*** Begin section ***

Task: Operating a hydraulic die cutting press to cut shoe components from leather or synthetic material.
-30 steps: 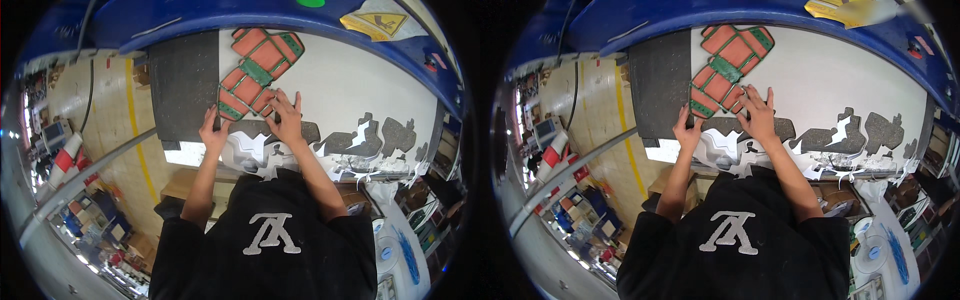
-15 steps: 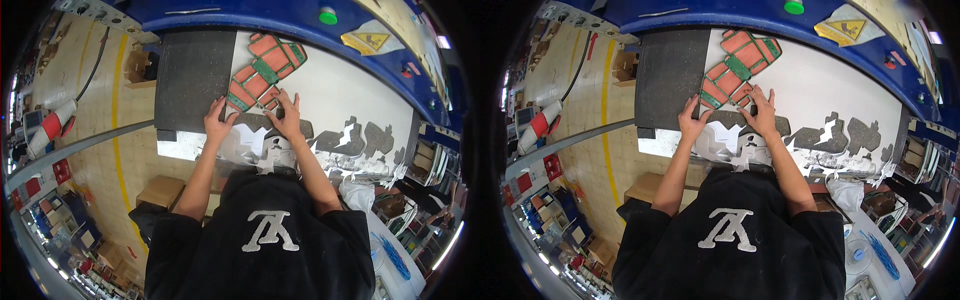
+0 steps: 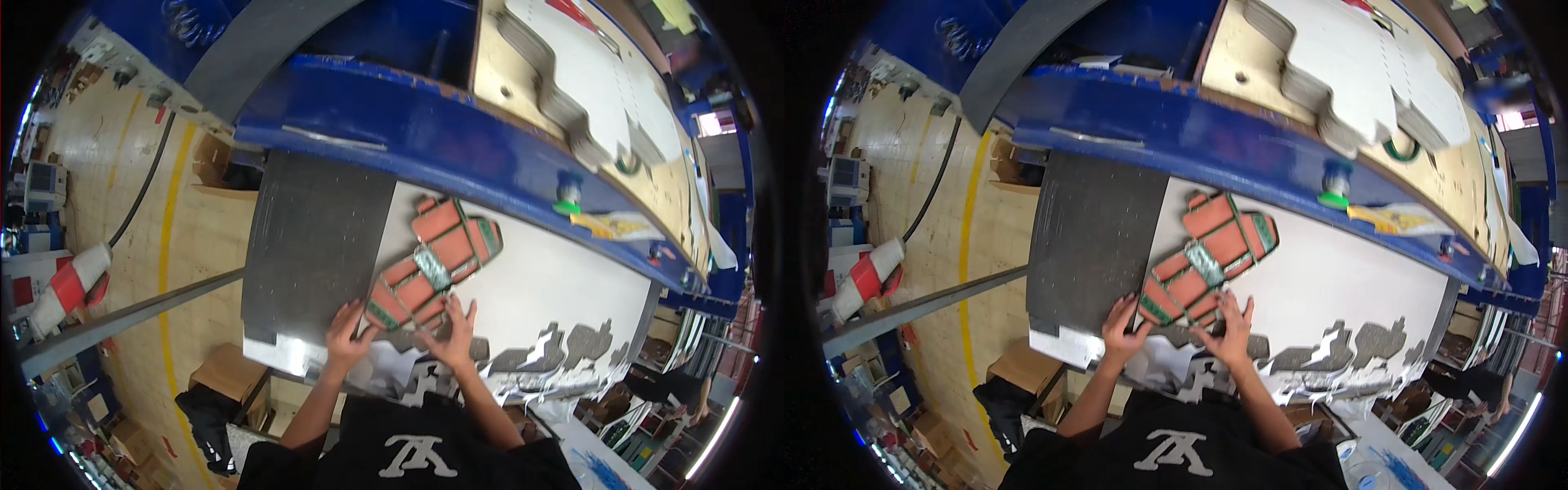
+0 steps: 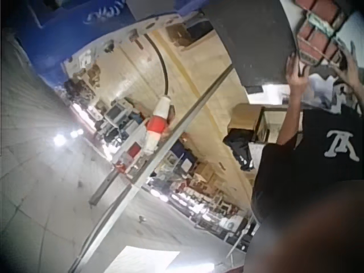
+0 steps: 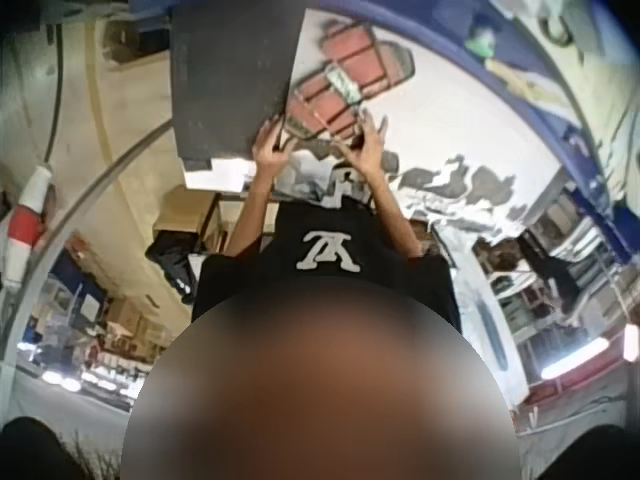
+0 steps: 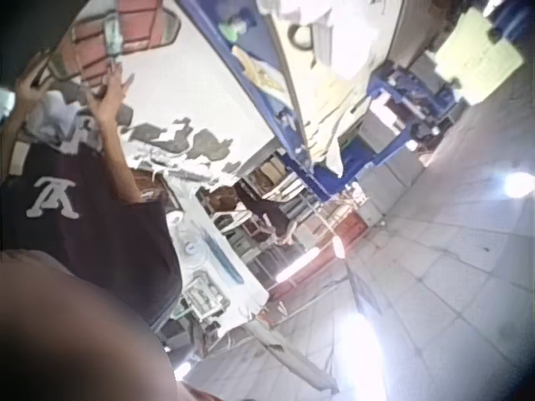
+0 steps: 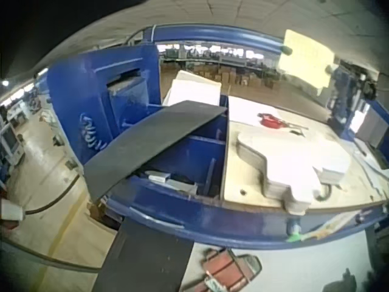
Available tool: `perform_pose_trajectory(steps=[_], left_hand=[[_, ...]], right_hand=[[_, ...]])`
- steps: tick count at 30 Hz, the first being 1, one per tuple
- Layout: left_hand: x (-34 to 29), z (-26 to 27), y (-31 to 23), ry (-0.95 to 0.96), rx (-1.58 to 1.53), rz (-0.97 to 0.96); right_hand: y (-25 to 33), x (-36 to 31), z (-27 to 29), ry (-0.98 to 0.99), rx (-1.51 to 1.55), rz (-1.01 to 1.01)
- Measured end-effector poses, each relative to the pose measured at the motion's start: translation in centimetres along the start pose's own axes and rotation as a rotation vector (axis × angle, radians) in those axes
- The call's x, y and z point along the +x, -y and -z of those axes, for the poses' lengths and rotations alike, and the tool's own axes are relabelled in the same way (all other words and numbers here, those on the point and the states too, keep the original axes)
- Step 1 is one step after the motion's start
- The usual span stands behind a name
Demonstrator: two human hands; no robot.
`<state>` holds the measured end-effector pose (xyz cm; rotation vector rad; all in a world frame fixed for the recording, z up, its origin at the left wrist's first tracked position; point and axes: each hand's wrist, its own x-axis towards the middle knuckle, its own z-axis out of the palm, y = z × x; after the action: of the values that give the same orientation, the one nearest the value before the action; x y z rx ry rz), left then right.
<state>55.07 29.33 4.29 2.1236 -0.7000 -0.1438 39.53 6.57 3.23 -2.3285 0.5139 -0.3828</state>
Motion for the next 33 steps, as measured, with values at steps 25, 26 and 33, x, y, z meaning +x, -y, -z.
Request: perform_pose_trajectory(steps=[25,26,33], left_hand=[[-1.2,-0.1,0.7,0.081,0.160,0.010],[-1.4,-0.4,1.1,0.040,0.160,-0.005],[2.3,-0.7,-0.6,0.033,0.011,0.048]], right_hand=[[-2.0,-2.6,-0.2,0.210,-0.023,-0.031],[-2.0,-2.5,-0.5,0.130,0.002,-0.011],[-0.5,0.7,0.7,0.134,-0.002,-0.172]])
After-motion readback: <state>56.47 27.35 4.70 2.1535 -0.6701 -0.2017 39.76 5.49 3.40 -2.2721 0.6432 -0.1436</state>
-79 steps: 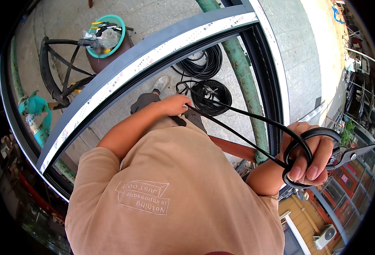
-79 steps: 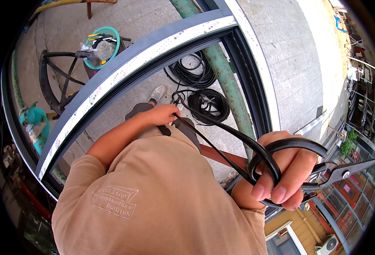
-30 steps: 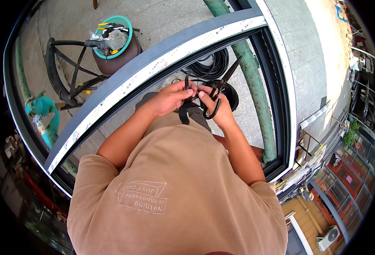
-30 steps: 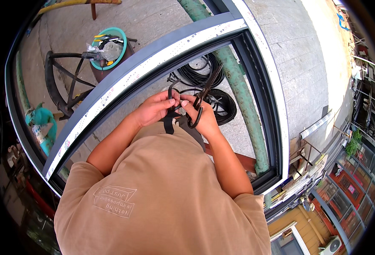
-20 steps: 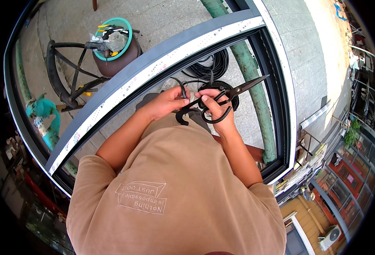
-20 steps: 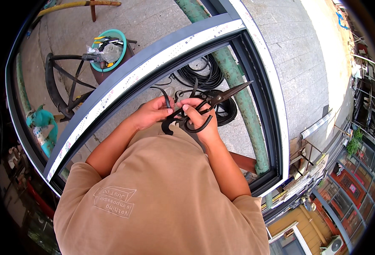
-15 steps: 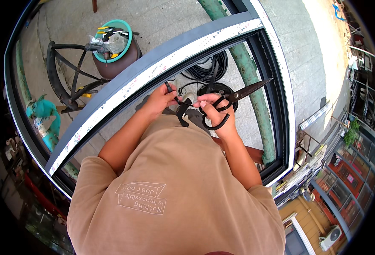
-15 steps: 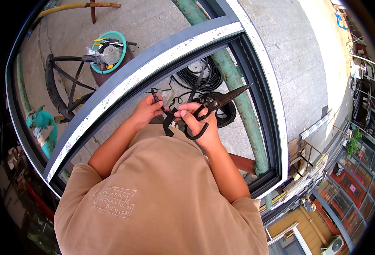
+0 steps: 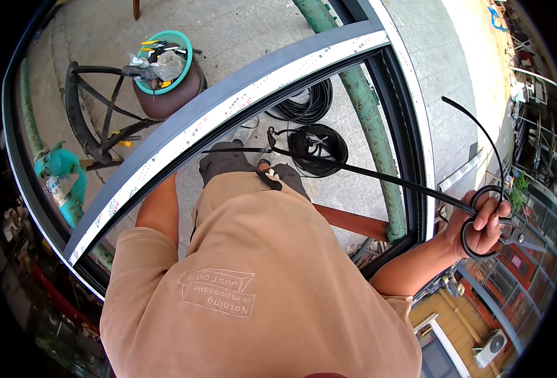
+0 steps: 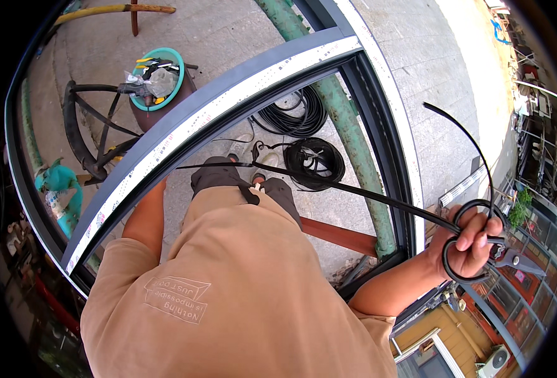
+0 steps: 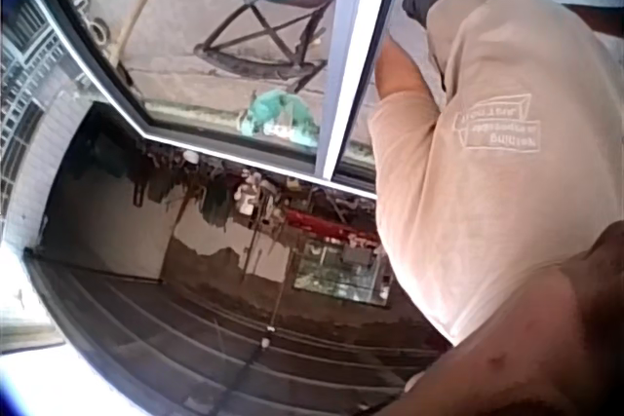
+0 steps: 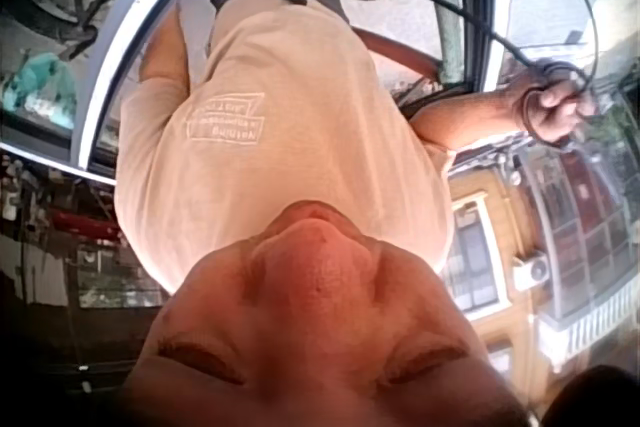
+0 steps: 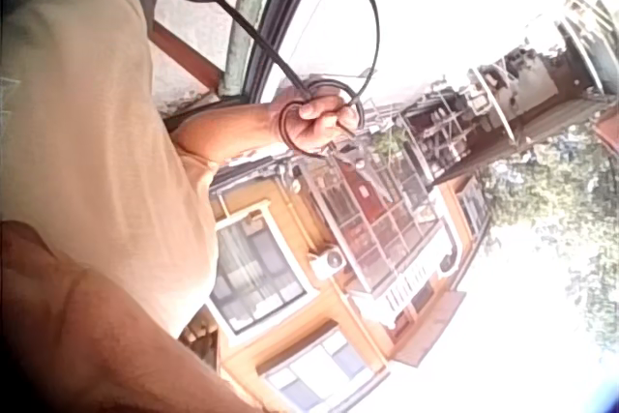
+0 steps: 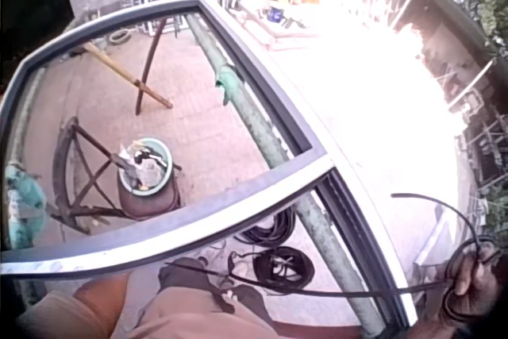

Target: The person installs a black rubber seal into the frame of a window using scissors to cut the material to length.

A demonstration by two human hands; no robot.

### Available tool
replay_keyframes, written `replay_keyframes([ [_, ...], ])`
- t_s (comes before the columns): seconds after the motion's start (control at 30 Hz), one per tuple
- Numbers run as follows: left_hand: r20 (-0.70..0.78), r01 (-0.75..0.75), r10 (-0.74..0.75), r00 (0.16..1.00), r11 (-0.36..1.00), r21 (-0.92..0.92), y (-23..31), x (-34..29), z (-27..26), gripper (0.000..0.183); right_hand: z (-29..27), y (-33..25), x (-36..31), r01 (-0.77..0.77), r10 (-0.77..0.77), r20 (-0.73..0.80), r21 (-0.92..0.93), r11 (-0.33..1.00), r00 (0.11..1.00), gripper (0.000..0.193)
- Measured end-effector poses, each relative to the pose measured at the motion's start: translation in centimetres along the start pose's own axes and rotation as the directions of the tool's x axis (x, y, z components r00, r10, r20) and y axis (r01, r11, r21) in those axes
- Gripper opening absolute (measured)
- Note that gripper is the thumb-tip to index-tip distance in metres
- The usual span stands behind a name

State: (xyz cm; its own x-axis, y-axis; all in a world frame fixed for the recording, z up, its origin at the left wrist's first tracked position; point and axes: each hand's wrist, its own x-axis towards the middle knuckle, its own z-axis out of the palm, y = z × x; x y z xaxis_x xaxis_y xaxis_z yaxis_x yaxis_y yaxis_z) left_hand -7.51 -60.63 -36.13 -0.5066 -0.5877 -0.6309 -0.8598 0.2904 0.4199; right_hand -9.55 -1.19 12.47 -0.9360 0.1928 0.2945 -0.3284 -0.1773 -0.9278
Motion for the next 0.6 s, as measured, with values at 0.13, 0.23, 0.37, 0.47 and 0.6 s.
replay_keyframes([
  [0.13,-0.085,-0.046,0.051,0.995,0.997,0.064,-0.8,1.4,-0.7,0.032,-1.3,-7.9,1.7,0.215,-0.186,-0.152,0.207,0.954,0.971,0.015],
  [0.23,-0.148,-0.069,0.086,0.985,0.991,0.119,-1.9,1.8,-0.9,0.033,-1.6,-10.5,2.6,0.225,-0.203,-0.104,0.296,0.928,0.974,0.016],
  [0.37,-0.244,-0.246,0.326,0.913,0.919,0.307,-2.0,0.9,-0.4,0.035,0.5,-8.0,1.9,0.182,-0.176,-0.045,0.297,0.938,0.983,0.015],
  [0.47,-0.125,-0.565,0.621,0.774,0.766,0.307,0.2,-2.1,2.2,0.036,2.5,-4.2,1.3,0.082,-0.113,0.082,0.314,0.946,0.990,0.012],
  [0.6,0.464,-0.301,0.353,0.813,0.936,-0.184,6.7,-11.2,4.1,0.032,5.5,1.9,0.7,-0.116,0.060,0.263,0.203,0.972,0.963,0.017],
])
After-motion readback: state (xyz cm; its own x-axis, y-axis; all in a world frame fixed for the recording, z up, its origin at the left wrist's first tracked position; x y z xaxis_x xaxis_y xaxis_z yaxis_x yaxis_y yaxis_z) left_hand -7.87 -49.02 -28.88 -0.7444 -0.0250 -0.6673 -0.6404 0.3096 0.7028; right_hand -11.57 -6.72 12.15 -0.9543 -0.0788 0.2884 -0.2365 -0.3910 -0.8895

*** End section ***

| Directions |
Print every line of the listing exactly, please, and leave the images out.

| Finished exercise |
Task: Operating a hydraulic die cutting press to cut shoe components from leather or synthetic material.
-30 steps: 
-15 steps: 
+0 steps: 
+0 steps: 
+0 steps: 
+0 steps: 
+0 steps: 
Available tool: `perform_pose_trajectory(steps=[_], left_hand=[[_, ...]], right_hand=[[_, ...]])`
- steps: tick count at 30 Hz, the first being 1, one per tuple
- Layout: left_hand: x (-34 to 29), z (-26 to 27), y (-31 to 23), ry (-0.95 to 0.96), rx (-1.58 to 1.53), rz (-0.97 to 0.96); right_hand: y (-25 to 33), x (-36 to 31), z (-27 to 29), ry (-0.98 to 0.99), rx (-1.51 to 1.55), rz (-1.01 to 1.01)
- Measured end-effector poses, each relative to the pose measured at the motion's start: translation in centimetres along the start pose's own axes and rotation as a rotation vector (axis × angle, radians) in those axes
- The call's x, y and z point along the +x, -y and -z of those axes, for the poses' lengths and rotations alike, and the tool's own axes are relabelled in the same way (all other words and numbers here, those on the point and the states too, keep the original axes)
- Step 1 is one step after the motion's start
- The usual span stands behind a name
Demonstrator: two human hands; no robot.
`<state>` holds the measured end-effector pose (xyz cm; rotation vector rad; all in a world frame fixed for the recording, z up, its origin at the left wrist's first tracked position; point and axes: each hand's wrist, its own x-axis towards the middle knuckle, its own z-axis out of the palm, y = z × x; after the action: of the values that give the same orientation, the one nearest the value before the action; x y z rx ry rz), left then right.
<state>55.07 29.33 4.29 2.1236 -0.7000 -0.1438 39.53 6.57 3.23 -2.3285 0.5139 -0.3828</state>
Motion for the next 33 steps, as measured, with values at steps 25, 26 and 33, x, y, z meaning +x, -y, -z.
Request: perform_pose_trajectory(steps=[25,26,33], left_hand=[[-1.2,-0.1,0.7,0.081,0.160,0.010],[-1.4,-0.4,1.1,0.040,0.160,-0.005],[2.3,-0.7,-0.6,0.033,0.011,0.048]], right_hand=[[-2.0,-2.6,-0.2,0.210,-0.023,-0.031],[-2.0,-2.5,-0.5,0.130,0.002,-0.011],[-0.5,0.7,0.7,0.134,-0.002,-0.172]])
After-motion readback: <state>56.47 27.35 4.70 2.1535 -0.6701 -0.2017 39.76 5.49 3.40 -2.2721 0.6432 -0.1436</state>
-79 steps: 
-79 steps: 
-30 steps: 
-30 steps: 
-20 steps: 
-20 steps: 
-15 steps: 
-15 steps: 
+0 steps: 
+0 steps: 
+0 steps: 
+0 steps: 
+0 steps: 
+0 steps: 

Target: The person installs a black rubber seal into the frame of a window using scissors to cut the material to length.

A demonstration by two human hands; no robot.

### Available tool
replay_keyframes, written `replay_keyframes([ [_, ...], ])`
- t_s (comes before the columns): seconds after the motion's start (control at 30 Hz), one per tuple
- Numbers run as follows: left_hand: r20 (-0.70..0.78), r01 (-0.75..0.75), r10 (-0.74..0.75), r00 (0.16..1.00), r11 (-0.36..1.00), r21 (-0.92..0.92), y (-23..31), x (-34..29), z (-27..26), gripper (0.000..0.183); right_hand: z (-29..27), y (-33..25), x (-36..31), r01 (-0.77..0.77), r10 (-0.77..0.77), r20 (-0.73..0.80), r21 (-0.92..0.93), r11 (-0.33..1.00), r00 (0.11..1.00), gripper (0.000..0.193)
- Measured end-effector poses, each relative to the pose measured at the motion's start: translation in centimetres along the start pose's own axes and rotation as the directions of the tool's x axis (x, y, z components r00, r10, r20) and y axis (r01, r11, r21) in those axes
- Gripper opening absolute (measured)
- Note that gripper is the thumb-tip to index-tip distance in metres
- The usual span stands behind a name

State: (xyz cm; its own x-axis, y-axis; all in a world frame fixed for the recording, z up, its origin at the left wrist's first tracked position; point and axes: each hand's wrist, its own x-axis towards the middle knuckle, its own z-axis out of the palm, y = z × x; x y z xaxis_x xaxis_y xaxis_z yaxis_x yaxis_y yaxis_z) left_hand -7.51 -60.63 -36.13 -0.5066 -0.5877 -0.6309 -0.8598 0.2904 0.4199; right_hand -9.55 -1.19 12.47 -0.9360 0.1928 0.2945 -0.3284 -0.1773 -0.9278
Motion for the next 0.6 s, as measured, with values at 0.13, 0.23, 0.37, 0.47 and 0.6 s.
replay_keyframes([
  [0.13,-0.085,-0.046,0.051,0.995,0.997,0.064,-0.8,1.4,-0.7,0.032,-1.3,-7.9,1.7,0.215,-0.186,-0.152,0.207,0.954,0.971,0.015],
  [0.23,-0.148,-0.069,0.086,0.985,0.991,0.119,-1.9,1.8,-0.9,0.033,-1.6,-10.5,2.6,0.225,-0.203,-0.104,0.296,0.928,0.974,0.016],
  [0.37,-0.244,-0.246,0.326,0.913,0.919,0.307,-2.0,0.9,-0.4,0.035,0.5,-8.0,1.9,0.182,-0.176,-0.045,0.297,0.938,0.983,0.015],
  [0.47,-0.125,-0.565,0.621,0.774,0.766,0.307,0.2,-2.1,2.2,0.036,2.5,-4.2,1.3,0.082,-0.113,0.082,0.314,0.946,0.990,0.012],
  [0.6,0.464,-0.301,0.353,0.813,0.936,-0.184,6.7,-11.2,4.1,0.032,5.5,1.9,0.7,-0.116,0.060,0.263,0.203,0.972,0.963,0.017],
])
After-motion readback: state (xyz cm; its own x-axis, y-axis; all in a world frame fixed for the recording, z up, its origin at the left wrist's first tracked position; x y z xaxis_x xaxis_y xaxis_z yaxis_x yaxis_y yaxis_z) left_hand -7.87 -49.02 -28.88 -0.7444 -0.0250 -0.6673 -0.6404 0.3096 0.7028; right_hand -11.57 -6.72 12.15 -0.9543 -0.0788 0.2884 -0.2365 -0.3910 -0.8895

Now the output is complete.